In welcome news for private equity (“PE”) funds, a recent district court opinion determined that two PE funds and their bankrupt portfolio company were not a “controlled group” and thus the PE funds were not responsible for pension liabilities at the portfolio company. The decision, Sun Capital Partners III, LP v. New England Teamsters and Trucking Industry Pension Fund, explicitly rejected a prior Pension Benefit Guaranty Corporation (“PBGC”) ruling on the same question and illuminated best practices for structuring future PE fund investments.

ERISA Controlled Group Liability
Various provisions of the Employee Retirement Income Security Act (“ERISA”) and the Internal Revenue Code of 1986 treat all companies within one “controlled group” as a single employer. This treatment has many noteworthy consequences. Most significantly, each member of a controlled group can be, under certain circumstances, jointly and severally liable for the other members’ pension obligations.
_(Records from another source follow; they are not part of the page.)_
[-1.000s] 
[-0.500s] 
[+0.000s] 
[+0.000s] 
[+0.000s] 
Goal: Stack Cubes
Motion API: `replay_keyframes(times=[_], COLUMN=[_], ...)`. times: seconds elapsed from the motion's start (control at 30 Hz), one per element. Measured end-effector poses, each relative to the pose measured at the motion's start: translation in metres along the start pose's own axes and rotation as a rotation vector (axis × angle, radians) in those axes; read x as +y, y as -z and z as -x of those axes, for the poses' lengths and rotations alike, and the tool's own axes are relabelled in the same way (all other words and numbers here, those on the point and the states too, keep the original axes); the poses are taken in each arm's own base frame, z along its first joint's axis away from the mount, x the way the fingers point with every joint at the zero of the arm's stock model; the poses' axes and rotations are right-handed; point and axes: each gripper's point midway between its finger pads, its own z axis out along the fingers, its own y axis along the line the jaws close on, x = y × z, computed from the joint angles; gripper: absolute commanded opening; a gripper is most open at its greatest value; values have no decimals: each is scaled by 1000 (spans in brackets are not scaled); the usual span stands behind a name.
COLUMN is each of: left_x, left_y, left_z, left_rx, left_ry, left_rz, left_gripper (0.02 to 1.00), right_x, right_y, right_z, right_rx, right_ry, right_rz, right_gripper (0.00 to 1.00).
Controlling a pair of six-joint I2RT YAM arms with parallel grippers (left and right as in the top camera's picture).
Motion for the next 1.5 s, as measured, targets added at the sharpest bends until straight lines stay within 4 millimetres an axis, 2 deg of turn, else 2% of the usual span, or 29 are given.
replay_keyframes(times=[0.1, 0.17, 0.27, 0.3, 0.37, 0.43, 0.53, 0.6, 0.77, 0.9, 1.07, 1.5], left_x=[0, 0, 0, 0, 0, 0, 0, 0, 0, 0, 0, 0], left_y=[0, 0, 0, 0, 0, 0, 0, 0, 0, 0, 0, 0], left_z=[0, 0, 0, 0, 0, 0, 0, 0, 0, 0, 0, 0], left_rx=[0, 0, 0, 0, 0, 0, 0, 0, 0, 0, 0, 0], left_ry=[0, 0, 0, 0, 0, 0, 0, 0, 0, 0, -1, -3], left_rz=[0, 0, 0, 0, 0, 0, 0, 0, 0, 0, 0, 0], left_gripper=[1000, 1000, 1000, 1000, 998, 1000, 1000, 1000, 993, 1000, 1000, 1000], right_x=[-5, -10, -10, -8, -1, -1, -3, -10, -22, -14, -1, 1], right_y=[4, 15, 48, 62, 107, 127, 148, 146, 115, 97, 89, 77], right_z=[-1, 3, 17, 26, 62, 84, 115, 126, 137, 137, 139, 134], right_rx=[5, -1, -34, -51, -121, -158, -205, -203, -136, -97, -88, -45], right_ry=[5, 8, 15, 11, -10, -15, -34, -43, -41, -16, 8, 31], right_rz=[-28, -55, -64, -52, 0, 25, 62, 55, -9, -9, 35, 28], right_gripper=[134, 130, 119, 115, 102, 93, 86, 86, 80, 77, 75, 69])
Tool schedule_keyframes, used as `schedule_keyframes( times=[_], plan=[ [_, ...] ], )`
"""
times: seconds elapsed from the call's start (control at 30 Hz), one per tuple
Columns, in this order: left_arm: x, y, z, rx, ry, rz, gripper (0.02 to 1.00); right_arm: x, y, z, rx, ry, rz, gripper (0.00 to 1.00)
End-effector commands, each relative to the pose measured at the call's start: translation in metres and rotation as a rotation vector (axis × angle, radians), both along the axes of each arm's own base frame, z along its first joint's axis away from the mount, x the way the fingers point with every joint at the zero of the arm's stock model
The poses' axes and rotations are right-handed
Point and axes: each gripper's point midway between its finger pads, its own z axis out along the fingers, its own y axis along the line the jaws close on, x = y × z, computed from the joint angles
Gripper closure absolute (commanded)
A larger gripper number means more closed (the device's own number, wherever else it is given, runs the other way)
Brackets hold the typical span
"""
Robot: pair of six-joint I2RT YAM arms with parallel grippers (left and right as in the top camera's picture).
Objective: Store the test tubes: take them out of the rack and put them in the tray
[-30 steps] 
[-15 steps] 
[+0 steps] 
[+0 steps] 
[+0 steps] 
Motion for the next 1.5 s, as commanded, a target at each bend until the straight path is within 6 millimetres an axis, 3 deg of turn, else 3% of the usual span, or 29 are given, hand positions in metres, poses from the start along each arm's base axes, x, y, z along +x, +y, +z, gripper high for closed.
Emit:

When a company participating in a single employer or multiemployer defined benefit pension plan goes bankrupt, the unfunded pension obligations can reach into the millions of dollars.

A controlled group consists of two or more “trades and businesses” under “common control.” Pursuant to the Groetzinger test,2 trades and businesses are defined as entities which (1) engage in an activity with the primary purpose of making a profit and (2) conduct this activity with continuity and regularity. Although this test is fact-sensitive, courts have consistently found that investment activities are not sufficiently constant to qualify as trades or businesses.3 A group of trades or businesses are under common control if they are related through parent-subsidiary relationships of at least 80% ownership (measured by value or voting rights).4

The PBGC’s Perspective on Private Equity Funds and ERISA Liability
At one time, the conventional wisdom was that PE funds were free and clear of controlled group liability concerns because the funds were not trades or businesses. While PE funds certainly harbor a profit motive, their nature as passive investment pools seemed to preclude them from satisfying the Groetzinger test’s activity requirement.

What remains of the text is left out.